PROVIDED ENTRIES START

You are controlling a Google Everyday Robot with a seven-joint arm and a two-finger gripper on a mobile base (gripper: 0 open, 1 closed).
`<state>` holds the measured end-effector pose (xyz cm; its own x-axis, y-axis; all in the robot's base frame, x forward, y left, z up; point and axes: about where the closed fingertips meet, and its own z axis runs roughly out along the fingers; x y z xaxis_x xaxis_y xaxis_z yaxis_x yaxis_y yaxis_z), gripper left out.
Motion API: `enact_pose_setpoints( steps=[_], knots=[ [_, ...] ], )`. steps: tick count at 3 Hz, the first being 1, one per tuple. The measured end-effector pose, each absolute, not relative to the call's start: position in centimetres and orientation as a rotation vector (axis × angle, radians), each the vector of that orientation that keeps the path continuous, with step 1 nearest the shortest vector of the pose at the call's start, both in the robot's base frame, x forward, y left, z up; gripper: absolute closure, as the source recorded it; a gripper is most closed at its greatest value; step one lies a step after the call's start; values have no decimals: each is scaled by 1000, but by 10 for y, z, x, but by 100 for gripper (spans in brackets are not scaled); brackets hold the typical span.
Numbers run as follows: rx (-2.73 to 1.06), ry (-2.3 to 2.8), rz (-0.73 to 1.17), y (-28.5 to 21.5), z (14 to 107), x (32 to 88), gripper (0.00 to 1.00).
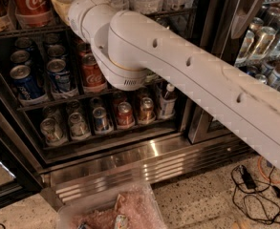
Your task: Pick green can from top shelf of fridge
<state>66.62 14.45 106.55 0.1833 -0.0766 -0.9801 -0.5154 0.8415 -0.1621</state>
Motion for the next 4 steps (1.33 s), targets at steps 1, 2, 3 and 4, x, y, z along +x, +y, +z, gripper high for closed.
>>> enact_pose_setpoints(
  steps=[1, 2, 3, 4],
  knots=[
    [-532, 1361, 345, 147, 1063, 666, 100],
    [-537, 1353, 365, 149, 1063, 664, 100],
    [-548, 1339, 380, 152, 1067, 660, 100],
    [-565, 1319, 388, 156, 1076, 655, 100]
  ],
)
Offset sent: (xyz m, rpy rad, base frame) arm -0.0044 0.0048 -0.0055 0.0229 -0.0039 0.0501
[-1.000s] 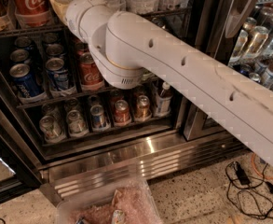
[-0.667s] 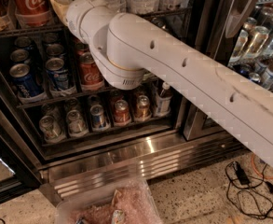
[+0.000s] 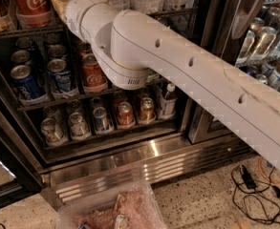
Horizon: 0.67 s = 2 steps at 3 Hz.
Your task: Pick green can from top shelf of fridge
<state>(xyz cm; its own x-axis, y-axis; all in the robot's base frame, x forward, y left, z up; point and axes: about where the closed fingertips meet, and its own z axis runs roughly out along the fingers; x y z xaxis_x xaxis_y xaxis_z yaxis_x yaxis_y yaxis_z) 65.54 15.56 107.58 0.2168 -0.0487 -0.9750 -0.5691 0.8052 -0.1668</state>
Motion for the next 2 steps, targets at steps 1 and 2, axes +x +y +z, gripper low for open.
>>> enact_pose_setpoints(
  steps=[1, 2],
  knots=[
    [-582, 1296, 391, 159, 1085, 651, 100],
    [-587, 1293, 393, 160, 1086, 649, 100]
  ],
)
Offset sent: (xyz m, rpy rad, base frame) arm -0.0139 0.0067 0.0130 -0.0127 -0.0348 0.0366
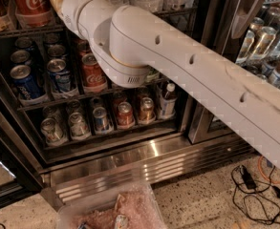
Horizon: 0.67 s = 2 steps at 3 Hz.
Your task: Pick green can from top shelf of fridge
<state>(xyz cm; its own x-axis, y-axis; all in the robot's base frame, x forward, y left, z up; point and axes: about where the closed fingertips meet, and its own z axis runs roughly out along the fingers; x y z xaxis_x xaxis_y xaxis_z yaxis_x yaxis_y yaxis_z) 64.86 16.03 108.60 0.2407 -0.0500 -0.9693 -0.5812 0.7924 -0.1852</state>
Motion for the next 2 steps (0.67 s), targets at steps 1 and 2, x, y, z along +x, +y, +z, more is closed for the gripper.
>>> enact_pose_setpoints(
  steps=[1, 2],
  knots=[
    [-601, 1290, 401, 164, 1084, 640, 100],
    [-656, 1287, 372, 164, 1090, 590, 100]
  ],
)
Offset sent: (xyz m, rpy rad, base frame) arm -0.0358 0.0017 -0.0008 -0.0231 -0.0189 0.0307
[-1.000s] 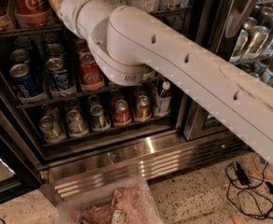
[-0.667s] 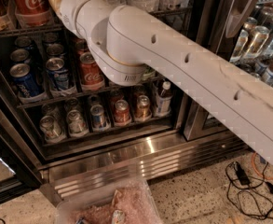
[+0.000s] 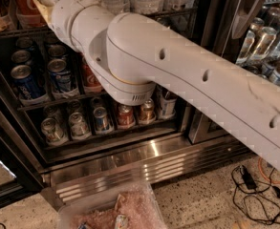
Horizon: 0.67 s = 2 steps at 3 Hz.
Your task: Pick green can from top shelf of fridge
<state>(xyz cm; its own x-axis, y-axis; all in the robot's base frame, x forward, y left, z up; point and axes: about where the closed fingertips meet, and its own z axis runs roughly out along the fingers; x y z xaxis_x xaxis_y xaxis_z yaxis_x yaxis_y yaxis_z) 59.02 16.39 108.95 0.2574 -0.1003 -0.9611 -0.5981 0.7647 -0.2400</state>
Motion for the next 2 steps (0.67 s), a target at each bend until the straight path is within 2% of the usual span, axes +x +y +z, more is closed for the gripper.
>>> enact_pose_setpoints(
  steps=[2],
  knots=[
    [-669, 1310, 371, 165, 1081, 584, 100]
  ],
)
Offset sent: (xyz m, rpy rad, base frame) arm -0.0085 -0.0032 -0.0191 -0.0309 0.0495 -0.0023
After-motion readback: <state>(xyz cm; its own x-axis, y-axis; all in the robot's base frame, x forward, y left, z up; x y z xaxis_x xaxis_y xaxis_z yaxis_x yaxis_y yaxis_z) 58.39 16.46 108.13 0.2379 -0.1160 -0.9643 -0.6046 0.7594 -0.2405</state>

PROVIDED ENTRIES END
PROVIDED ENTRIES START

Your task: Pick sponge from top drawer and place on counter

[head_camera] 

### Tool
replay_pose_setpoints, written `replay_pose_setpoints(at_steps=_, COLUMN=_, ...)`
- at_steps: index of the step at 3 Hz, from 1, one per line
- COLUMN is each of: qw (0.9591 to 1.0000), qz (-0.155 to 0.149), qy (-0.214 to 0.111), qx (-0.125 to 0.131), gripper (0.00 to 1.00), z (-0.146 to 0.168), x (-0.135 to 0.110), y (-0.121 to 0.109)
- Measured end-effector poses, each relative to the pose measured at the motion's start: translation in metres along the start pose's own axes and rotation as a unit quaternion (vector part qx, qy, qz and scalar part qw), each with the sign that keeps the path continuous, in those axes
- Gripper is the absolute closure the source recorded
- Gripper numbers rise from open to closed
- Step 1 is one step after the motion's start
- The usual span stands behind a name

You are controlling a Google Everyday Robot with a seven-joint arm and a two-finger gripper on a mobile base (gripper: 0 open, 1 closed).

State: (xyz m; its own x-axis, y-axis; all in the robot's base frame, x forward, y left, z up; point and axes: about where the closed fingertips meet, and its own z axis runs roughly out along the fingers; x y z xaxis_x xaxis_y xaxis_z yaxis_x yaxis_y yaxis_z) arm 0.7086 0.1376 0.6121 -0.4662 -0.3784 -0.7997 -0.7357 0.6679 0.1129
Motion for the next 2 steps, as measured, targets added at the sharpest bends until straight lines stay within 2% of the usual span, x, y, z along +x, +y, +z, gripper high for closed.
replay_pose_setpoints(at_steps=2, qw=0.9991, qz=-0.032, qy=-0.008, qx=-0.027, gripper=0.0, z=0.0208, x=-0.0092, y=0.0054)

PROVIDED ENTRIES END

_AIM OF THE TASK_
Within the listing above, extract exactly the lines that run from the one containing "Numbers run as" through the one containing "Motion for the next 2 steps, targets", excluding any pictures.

_SOLUTION TO THE EXERCISE_
Numbers run as follows: rx (-2.73 to 1.06), ry (-2.3 to 2.8), rz (-0.73 to 1.17), y (-28.5 to 21.5), z (14 to 107), x (32 to 88), gripper (0.00 to 1.00).
Your task: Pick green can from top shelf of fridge
<state>66.62 14.45 106.55 0.1833 -0.0766 -0.9801 -0.5154 0.8415 -0.1621</state>
Motion for the next 4 steps (1.33 s), targets at steps 1, 2, 3 and 4, x, y, z along +x, +y, +z, gripper high for closed.
>>> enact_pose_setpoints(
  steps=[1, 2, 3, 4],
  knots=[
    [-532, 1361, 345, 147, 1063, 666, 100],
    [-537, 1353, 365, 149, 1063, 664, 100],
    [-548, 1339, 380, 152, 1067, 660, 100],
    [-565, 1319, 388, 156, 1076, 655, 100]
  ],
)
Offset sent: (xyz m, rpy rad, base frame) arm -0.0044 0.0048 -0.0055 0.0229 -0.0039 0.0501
[-1.000s] 
[-0.667s] 
[+0.000s] 
Horizon: 0.67 s = 2 steps at 3 Hz.
Your task: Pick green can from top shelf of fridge
<state>(xyz cm; its own x-axis, y-axis; all in the robot's base frame, x forward, y left, z up; point and axes: about where the closed fingertips meet, and its own z axis runs roughly out along the fingers; x y z xaxis_x xaxis_y xaxis_z yaxis_x yaxis_y yaxis_z) 65.54 15.56 107.58 0.2168 -0.0487 -0.9750 -0.5691 0.8052 -0.1668</state>
Motion for the next 2 steps, targets at steps 1 and 2, axes +x +y +z, gripper low for open.

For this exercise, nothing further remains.